The quickest way to describe the requirements for disability, according to Social Security, is to say that 1: your condition must be severe (the difference between severe and non-severe would be a broken leg vs. a sprained ankle), 2: your condition must last at least 12 months, and 3: your condition must physically or mentally limit you enough to prevent you from being able to work while earning what SSA calls a substantial and gainful income (see the SGA limit link two paragraphs below).

How does Social Security determine if you are disabled according to SSA requirements? After you apply for disability, your case will be assigned to a disability examiner. The examiner, on day one, will request your medical records. When they arrive, which may take weeks, the examiner will read them to determine if you have a condition that meets a listing. If you do, you may be awarded disability. If you do not have a listing-level condition, the examiner will determine what your physical and mental limitations are to see if you can work--either work you have done in the last 15 years (the relevant period) or any other type of work. If the examiner finds that you can't return to work, you may be awarded disability benefits.
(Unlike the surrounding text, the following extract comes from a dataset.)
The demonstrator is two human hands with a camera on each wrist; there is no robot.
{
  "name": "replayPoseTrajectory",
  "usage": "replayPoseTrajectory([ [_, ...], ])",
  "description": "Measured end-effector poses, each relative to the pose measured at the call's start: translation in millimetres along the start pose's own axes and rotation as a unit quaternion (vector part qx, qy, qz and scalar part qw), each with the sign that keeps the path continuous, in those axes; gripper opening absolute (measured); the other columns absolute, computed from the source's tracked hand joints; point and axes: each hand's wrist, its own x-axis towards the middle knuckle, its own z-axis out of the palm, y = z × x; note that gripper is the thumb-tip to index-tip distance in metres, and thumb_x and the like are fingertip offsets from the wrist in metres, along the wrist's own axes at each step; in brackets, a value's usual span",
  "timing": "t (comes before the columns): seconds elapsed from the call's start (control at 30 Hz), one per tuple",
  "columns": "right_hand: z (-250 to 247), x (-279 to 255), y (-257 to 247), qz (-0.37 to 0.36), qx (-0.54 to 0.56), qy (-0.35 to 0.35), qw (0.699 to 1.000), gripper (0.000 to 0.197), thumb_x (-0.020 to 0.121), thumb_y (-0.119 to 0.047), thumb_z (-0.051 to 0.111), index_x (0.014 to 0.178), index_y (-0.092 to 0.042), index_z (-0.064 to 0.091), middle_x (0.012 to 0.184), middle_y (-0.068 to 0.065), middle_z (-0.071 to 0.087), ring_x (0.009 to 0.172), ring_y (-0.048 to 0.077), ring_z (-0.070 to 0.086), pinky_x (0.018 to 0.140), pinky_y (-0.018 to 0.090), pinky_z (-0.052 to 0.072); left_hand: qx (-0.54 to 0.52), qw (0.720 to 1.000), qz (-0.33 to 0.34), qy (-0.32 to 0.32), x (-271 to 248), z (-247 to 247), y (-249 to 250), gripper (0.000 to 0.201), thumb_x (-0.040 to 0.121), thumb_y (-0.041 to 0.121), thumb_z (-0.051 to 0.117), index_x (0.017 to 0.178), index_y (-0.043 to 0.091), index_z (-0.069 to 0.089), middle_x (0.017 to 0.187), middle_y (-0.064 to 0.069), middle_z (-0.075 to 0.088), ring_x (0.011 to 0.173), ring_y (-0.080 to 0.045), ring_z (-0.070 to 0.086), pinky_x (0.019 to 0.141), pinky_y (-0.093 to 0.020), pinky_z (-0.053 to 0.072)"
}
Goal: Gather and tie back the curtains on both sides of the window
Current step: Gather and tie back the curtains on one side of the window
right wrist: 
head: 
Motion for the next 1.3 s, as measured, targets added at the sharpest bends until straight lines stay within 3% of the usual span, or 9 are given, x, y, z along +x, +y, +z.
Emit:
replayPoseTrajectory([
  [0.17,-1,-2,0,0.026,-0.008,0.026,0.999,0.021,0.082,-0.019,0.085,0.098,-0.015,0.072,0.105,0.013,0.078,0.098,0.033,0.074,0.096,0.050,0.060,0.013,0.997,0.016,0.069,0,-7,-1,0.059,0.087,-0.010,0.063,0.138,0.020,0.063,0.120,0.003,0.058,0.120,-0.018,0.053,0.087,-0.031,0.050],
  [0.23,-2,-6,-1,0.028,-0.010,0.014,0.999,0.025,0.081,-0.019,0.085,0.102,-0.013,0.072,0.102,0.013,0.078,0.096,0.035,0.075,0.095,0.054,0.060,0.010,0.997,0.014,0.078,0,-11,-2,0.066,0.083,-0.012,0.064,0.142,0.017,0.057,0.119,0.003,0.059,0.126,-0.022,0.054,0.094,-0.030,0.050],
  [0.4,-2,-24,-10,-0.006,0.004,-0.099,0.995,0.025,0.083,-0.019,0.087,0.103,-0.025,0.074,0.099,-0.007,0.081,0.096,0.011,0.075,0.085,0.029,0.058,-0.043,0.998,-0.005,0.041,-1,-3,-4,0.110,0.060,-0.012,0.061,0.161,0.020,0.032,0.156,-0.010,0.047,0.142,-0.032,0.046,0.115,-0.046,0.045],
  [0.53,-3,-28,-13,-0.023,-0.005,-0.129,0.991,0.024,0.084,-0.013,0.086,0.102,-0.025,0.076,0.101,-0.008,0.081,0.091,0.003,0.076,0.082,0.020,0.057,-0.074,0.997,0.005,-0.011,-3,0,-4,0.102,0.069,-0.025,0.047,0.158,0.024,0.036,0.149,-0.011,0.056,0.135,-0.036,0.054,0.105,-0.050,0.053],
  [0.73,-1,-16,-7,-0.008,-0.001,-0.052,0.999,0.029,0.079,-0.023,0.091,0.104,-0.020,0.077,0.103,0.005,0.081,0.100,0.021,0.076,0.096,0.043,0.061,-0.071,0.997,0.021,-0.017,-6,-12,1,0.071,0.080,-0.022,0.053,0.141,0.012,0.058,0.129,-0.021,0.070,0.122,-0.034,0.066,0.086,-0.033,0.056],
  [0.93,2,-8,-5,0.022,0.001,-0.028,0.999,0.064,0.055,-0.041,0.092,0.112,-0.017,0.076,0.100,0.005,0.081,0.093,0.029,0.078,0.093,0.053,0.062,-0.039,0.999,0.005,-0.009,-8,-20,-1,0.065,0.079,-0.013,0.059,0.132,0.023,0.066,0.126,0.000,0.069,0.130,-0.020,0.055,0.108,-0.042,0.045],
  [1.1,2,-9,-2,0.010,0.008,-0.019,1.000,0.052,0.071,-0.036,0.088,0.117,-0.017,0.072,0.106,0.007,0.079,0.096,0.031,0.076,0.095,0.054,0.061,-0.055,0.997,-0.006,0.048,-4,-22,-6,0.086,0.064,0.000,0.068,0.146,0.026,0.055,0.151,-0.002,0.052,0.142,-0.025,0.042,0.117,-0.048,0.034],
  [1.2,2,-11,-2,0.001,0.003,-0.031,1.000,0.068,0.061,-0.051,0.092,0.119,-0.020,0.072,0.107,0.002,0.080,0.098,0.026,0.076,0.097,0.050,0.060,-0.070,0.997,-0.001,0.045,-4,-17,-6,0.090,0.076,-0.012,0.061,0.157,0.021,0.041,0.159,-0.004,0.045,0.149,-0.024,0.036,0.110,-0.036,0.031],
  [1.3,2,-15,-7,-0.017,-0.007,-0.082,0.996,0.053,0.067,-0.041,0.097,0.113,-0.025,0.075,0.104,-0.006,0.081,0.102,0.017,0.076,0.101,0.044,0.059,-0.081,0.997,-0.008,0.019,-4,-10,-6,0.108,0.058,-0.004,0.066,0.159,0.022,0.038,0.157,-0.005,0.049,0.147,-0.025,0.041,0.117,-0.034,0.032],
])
Is how much money you might be making, or how much money you have in the bank part of the requirements for disability?

Income requirements - When it comes to income, you cannot be making more than the limit for SGA. The SGA limit is the cap on earnings if you either get or are receiving disability. The earnings limit applies to both SSD and SSI equally.

Money in the bank or other assets - SSD is not concerned at all with any assets you may have whether its vehicles, real estate, stocks, bank accounts, or life insurance cash value. SSI is concerned with all those things, but only if your countable assets go above $2000. What does not count? The home you live in does not count. The car you mainly drive does not count. The money in bank accounts that goes to your bills does not count. What does count is "excess". Excess cars, real estate, and cash not intended for bills.

The longer and more detailed answer

What is a disability according to SSA? In a nutshell, it is potentially any condition that is severe enough to rule out a person's ability to work and earn a livable income (as defined by the federal government). To elaborate on this, we can begin with a basic question.

What is the definition of disability according to the Social Security Administration?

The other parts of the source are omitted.